Nick texted him back that it was cool. The club held only about four hundred people, so six hundred names would be more than enough to pack the place while still allowing for no-shows. Although he had organized only a few club nights in the past, all out in the Hamptons, he was starting to feel like he was getting good at it. He grinned to himself, awash in excitement and adrenaline. Everything from the summer was coming to fruition.

It had all started when his parents had, almost shockingly, given him nearly free rein at the beach over summer break, and he had been doing what he liked to think of as “partying with a purpose.” Club owners at the Purple Elephant in Southampton and the Chocolate Lounge outside East Hampton had said that when they decamped back to the city in the fall, they would give him his own night there—that is, if he could promise to attract the kind of crowd they knew he could bring in: young, good looking, with disposable income for bottle service and an appetite for VIP treatment. Nick knew it was a little shady to give such power to a high school junior, but that was the thing: The club owners—Amir and his partner, Costa—didn't know that he was still in high school.
As they were foreigners (one was from Israel, Nick thought, and the other from—Brazil, was it?), they weren't too familiar with the local private school scene, so when he said that he was a student at Chadwick, they had assumed he was already in college. He made a point of not shaving whenever he was going to be in their proximity, and given his recent growth spurt to a full six feet, two inches, they had no idea that he was only sixteen years old. They had seen him hanging out with the girls and guys he had grown up with; the guys were all relatively attractive (and if they did have acne or awkward haircuts, their parents whisked them off to a dermatologist or overpriced salon to get the problem fixed), and the girls-most of all, the girls—dressed older, acted older. With their expensive highlights and Marc Jacobs handbags and Christian Louboutin heels and casually smoked Nat Shermans, there was no way an onlooker could ever tell that his friends were only sixteen, seventeen, sometimes even as young as fifteen years old, never mind what it said on their fake IDs.

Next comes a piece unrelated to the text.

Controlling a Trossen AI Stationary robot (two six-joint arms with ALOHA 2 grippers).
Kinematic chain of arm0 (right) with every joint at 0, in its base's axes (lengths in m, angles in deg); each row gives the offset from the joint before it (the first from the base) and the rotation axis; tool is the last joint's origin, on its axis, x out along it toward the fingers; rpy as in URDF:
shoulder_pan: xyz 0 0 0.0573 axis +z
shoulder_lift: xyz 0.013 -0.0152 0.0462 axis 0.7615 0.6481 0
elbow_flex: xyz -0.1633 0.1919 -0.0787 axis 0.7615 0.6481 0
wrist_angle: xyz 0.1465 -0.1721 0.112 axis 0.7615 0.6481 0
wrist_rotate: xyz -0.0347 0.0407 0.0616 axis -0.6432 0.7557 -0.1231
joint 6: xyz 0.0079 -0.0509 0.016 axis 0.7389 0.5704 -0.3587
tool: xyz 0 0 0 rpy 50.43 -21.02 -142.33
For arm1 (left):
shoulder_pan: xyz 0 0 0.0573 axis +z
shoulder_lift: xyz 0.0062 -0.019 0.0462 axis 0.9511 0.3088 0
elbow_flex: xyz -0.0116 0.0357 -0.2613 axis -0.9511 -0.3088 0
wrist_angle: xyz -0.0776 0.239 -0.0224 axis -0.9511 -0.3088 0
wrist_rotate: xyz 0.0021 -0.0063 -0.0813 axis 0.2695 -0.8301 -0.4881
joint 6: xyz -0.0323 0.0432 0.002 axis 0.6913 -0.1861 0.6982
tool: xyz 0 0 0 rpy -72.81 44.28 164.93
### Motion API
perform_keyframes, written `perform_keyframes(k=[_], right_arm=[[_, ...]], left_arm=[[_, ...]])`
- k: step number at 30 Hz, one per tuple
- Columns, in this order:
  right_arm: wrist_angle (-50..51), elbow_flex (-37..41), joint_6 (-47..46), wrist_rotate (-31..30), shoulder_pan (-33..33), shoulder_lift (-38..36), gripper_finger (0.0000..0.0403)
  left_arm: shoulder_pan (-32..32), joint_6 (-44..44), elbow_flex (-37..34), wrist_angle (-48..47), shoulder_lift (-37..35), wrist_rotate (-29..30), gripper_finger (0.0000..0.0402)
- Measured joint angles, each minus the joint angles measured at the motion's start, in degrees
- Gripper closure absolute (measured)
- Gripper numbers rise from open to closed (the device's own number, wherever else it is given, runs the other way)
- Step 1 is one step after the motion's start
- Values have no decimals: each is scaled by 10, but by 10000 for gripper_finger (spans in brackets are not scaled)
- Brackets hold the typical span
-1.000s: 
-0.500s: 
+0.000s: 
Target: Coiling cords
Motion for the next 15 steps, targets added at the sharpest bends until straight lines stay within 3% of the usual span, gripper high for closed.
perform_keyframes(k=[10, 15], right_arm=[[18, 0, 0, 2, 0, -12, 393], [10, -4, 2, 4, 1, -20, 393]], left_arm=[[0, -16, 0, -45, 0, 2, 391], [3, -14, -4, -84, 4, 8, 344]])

Nick had become a social butterfly, but the thing was—although he didn't dare tell anyone—he didn't really like most of the kids he was spending time with. The city was full of so many different kinds of people, and his parents had protected him, sheltered him from them all. It was starting to drive him crazy, drive him out of his skull. Some of his friends drowned it all out by being stoned 24–7, living in a cloud of cannabis, but that bored Nick. Sometimes, he wanted nothing more than to
go back to the days when everything had been simple, when a weekend meant hanging out at the Southampton house on the glassed-in sunporch, renting bad Bruce Willis movies and eating too much pizza.

He put it out of his head as he stepped from the shower and wrapped a towel around his waist. His party was at The Freezer, Amir and Costa's cash cow of a nightclub down in the Meatpacking District, which was admittedly past its prime. It was a good entry, though, to the New York promoting scene for Nick. The bad news was that DJ Apocalypse, supposedly fresh off a flight from Paris where he had headlined at a party for Veuve Clicquot—and rumored to have fallen off the wagon since his stint in rehab for meth addiction—was still nowhere to be found.